Me: I hate it when I realize I’ve made a bad decision, but I’m too far in to turn back.
Bartender: One more then?
Me: Yep
Sincere, like a compliment from a car salesman.
Hey boy, are you an Amazon wish list?
Because I want you so bad, but will forget about you when I sign out.
Most people will give you their jacket if you’re naked and tell them you come from the future.
My wife and I announce when we’re going to the bathroom, but it’s more a way of saying, “I’m not watching the kids, so if they die in the next 4 minutes it’s all your fault.”
If they handed out awards for peeling a hard boiled egg with grace, I would get absolutely nothing.
It takes two months to get fat and two years to get in shape.
Science is a lie.
My son continued to wear his earbuds shopping with me after I told him not to so he didn’t hear me say I was leaving.
Hope he finds a ride home.
It’s really disturbing how that bear family in those Charmin commercials are so open with each other about shitting.
Me: *about to get kidnapped* What kind of puppy?

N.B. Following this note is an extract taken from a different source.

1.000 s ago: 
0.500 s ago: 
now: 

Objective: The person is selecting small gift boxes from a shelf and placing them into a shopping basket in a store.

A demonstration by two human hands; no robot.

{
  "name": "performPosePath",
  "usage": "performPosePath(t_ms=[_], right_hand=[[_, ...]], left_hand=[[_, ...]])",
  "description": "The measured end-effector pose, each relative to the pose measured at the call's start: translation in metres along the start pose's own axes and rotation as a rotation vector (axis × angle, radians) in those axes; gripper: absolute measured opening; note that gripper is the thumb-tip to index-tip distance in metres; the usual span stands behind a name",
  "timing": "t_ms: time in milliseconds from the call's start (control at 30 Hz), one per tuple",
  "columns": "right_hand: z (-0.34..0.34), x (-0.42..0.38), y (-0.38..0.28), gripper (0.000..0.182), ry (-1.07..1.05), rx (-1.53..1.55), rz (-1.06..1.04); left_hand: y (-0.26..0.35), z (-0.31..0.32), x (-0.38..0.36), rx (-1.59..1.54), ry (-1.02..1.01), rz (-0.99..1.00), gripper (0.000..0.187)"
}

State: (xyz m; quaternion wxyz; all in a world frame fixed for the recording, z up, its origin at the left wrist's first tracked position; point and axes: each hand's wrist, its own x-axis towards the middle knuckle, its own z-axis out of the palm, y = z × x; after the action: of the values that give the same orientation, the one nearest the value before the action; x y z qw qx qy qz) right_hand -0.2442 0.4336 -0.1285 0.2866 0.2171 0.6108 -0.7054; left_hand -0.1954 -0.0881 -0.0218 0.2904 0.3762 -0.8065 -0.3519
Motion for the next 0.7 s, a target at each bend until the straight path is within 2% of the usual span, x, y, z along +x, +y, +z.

Hubby: If you could sleep with one of my frien…
Me: Frank
H: nd’s bedroom style decor
M: …
H: …
M: …
H: So you like shabby chic?
Me: I just really want to kick this habit
Therapist: You want to kick nuns?
Me: No, it’s just an expression meaning I can’t escape my addiction
Theraprist: Oh, what are you addicted to?
Me: punching nuns
[on a first date]
Her: Tell me about- [paper wrapper from straw hits her face]
Me: *sets straw down* Sorry
[worried my date might be getting bored so i turn my video game difficulty from easy to hard]
Back in my day, ketchup only came in glass bottles. I’m grateful for the life lessons it taught me; most problems can easily be solved with patience or a knife.